Même si les émotions ont toutes un caractère social, certaines appartiennent davantage à la sphère intime, elles affectent l’image que l’on a de soi, ainsi le sentiment de honte qui atteint la valeur et l’estime. Eva Illouz souligne aussi la pratique extrêmement néfaste qui conduit certains à jeter l’opprobre sur d’autres, avec cette raison que, tel propos, telle attitude serait contraire aux bonnes manières de se comporter, là encore nous revenons aux réseaux sociaux ; il s’agit du shaming. La désignation publique des auteurs de délits ou de crime, « le shaming est vécu comme une manière d’affirmer sa propre vertu morale. Mais quand l’indignation morale tourne à la surveillance collective et à un système punitif, elle ne corrige pas le tissu social : elle le déchire » p. 337.
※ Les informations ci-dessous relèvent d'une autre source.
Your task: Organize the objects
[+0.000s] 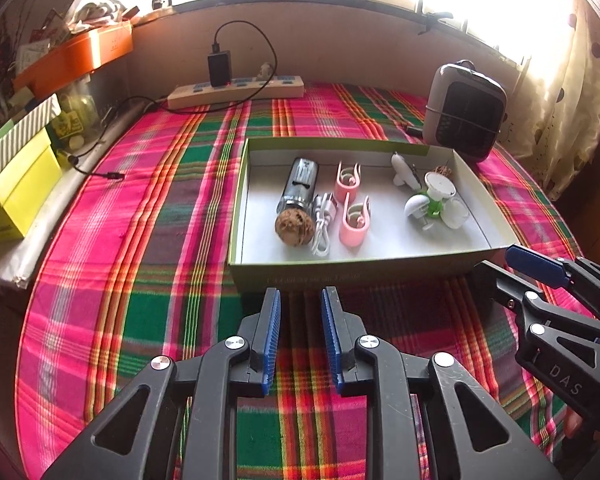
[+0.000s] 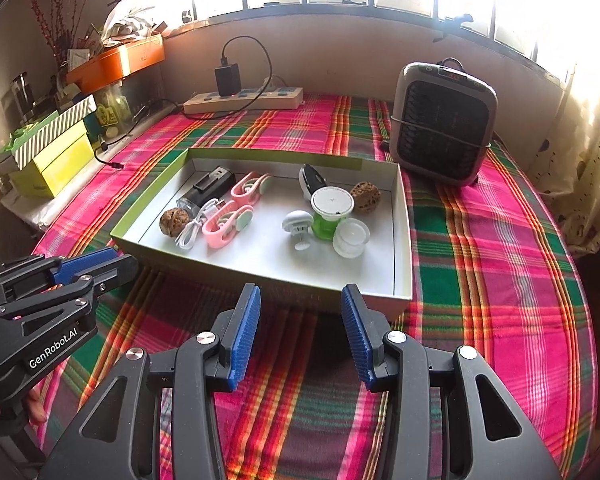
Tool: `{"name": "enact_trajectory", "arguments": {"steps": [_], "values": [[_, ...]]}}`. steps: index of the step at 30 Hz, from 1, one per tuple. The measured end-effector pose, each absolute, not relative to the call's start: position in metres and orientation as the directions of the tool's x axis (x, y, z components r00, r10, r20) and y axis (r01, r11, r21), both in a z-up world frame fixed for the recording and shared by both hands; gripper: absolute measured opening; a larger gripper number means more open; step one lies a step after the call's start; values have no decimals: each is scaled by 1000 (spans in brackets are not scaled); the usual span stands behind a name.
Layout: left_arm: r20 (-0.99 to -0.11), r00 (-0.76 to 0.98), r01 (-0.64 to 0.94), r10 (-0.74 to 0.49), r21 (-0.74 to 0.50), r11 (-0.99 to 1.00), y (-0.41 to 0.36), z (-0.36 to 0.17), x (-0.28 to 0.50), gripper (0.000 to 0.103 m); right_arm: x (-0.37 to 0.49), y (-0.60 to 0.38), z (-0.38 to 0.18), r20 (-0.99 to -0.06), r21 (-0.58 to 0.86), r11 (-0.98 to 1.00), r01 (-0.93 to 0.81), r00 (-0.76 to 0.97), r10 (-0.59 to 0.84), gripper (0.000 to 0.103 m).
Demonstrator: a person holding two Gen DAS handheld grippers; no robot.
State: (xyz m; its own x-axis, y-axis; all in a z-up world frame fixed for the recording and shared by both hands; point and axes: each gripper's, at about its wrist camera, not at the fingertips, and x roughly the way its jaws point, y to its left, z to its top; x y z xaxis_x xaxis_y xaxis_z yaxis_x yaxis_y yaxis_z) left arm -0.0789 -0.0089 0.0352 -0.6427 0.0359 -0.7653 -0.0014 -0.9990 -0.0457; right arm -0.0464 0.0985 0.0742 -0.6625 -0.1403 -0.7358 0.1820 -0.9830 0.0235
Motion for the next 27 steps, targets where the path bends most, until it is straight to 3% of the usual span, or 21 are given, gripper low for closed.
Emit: {"name": "enact_trajectory", "arguments": {"steps": [17, 27], "values": [[-804, -595, 45, -5, -27, -999, -15, 8, -61, 20, -28, 106, 53, -772, 23, -990, 142, -627, -108, 43], [-784, -620, 61, -34, -5, -998, -10, 6, -55, 21, -22, 114, 42, -802, 4, -994, 105, -593, -66, 44]]}}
« Les technologies actuelles permettent de conserver indéfiniment les traces de l’infamie, de la honte, de la souillure et de la diffamation. Alors que de nombreuses cultures pratiquent des rituels d’expiation et de pardon dans le but d’atténuer ou d’effacer la honte, cela est impossible dans une société où la technologie grave le moindre faux pas dans l’éternité. Chose plus grave encore : même lorsque l’intéressé est innocent, le shaming électronique lui coud sur la poitrine la lettre d’infamie, dès lors inscrite sur lui à jamais » p. 338.
Il sera ensuite question de la fierté, nécessaire et dangereuse, lorsqu’elle verse dans l’affirmation identitaire ; de la jalousie, essentiellement expression du droit de propriété des hommes sur les femmes. Et parle aussi de l’amour, en tant que cette émotion bouleverse des relations envisagées comme soumise à un ordre social et patriarcal. « L’amour entretient une relation singulièrement étroite avec la modernité. Émotion transgressive, il menace l’ordre social traditionnel et réduit à néant les projets parentaux. L’amour fait fi des intérêts économiques, il ignore les règles communautaires de l’endogamie qui stimule ainsi, pour ainsi dire, l’individualisme moral » p. 392.
Développant de fines analyses des émotions, leur caractère ambivalent, Eva Illouz fait œuvre salutaire en aidant son lecteur, sa lectrice, à mieux percevoir ce qui agite son esprit et son cœur. Elle permet que nous fuyions le déni cet « art de truquer la réalité, de transformer des faits concrets en images vagues et floues qui perdent leur signification et leur pouvoir émotionnel » p. 429.
« Les émotions ne sont pas seulement au centre de notre existence, elles en sont le centre même, car ce n’est qu’à travers les émotions que nous savons à quoi nous tenons vraiment. Ne pas connaître ses émotions, c’est de pas savoir ce qui compte pour soi. Et ne pas savoir ce qui compte pour soi, c’est laisser les autres s’en charger. C’est ne jamais découvrir la matière même de notre rapport au monde » p. 417.